Divorce, especially the early stages of it can be an emotional rollercoaster for any woman. Anger, irritation, loss, panic, confusion, all these would be a part of your journey. Time is always the best healer, and once you settle down a bit, your life will stabilize, and you would be able to focus on a brighter future as an independent single woman.
Being a single independent woman brings with it a whole new set of positives which might look to be a bit too daunting at first, but soon you will adapt to them as well as enjoy them. Most of them are financial in nature, such as being in control of your own money, keeping track of your own income, expenses, savings, loans, etc, paying your own bills, saving and investing for your retirement, planning for your kid’s education, if you have any, etc.
Let’s face it, being divorced means your life will be different, and the sooner you accept it and acknowledge your financial responsibilities and get on with it, the better it is for you! Trust me, it might look daunting at first, but it is a hugely empowering experience once you get used to it.
The following are the financial to do’s that you need to consider in order to become financially independent:
To 10 things to do at first:
If you are newly divorced or are going through the process, your crucial Financial ‘To Do’ list needs to include:
- Obtaining the final divorce papers, making several copies of it and storing them in different places
- Closing of joint bank accounts held with your former husband
- Removing your husband’s name from your existing financial documents or from ‘nominee’ details if you had given it anywhere
- Changing your name / surname (if required) from financial documents such as Banks, house rent, investment accounts, credit cards, passport, driving license, insurance policies, company employee file, post office, utility bills, real estate papers, other professional certificates, etc
- Check the status of your joint health insurance plans and separate it
- Transfer of ownership titles (if required) such as house, automobiles, etc
- Open a new bank account to take care of finances related to divorce such as child support, alimony payments, etc.

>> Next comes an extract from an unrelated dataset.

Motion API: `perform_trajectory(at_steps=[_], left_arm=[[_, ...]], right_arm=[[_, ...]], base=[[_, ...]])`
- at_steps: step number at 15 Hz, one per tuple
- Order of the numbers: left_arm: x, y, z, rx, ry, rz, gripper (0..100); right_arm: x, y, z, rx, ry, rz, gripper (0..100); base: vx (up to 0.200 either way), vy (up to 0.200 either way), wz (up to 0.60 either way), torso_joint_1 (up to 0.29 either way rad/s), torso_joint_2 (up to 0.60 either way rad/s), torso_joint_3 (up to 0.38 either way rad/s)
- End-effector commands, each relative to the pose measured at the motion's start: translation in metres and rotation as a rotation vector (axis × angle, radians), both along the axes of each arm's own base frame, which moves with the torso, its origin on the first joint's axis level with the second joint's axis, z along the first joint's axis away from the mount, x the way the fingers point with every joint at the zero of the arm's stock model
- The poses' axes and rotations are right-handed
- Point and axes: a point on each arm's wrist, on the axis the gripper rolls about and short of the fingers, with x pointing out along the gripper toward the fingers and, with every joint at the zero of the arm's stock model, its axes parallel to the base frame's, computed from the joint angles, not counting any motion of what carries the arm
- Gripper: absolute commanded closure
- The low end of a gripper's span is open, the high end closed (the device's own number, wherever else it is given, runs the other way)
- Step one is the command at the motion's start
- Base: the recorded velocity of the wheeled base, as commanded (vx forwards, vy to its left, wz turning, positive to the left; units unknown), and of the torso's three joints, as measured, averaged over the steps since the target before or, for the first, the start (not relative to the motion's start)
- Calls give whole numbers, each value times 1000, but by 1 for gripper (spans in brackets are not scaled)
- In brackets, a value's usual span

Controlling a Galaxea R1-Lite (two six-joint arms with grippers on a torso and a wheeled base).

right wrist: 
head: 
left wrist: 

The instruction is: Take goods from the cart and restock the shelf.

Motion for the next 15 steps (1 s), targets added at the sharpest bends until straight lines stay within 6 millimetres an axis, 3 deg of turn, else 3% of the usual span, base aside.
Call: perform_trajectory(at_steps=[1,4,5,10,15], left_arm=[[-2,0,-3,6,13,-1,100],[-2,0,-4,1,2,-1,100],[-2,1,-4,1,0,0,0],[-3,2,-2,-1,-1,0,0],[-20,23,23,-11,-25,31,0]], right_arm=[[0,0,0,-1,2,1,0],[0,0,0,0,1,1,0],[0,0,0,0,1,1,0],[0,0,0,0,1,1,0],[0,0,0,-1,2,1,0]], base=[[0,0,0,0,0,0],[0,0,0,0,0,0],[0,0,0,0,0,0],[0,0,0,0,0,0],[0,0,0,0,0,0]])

- Get a new credit card in your new name (if changed) and new residential address
- Disinherit your husband by creating a new will, trust, power of attorney, etc (whichever is applicable)
Create a post-divorce advisory board:
Once you are done with the above set of check-list, it’s time to create a post-divorce advisory board comprising of people you would need in order to make life easier. This board should include:
- A therapist / counselor: Extremely crucial but often overlooked, specially in India. Everyone goes through that emotional roller coaster ride during a divorce and it is perfectly normal to have someone simply to talk to in such situations. Not only does it help ou come to terms with your new life faster, it also helps calm and stabilize your mind and thereby your life so that you can take not only faster but the right financial decisions for yourself.
- Financial Planner: The second most crucial person to have on-board is a financial advisor who would help you plan your financial long term goals, chalk out your cash flows, expenses, savings and investment aspects, etc
- Lawyer: You anyway have a lawyer who dealt your divorce. However, apart from that fact, it is always good to have a lawyer at your disposal specially for matters related to real-estate, etc
Have a Blast!
Last but not the list, the ‘to do’ list for any divorced woman would be to enjoy your new life and have a blast! Get a new job if required, plan your finances and live a meaningful wholly new life completely on your own terms…writing your own destiny!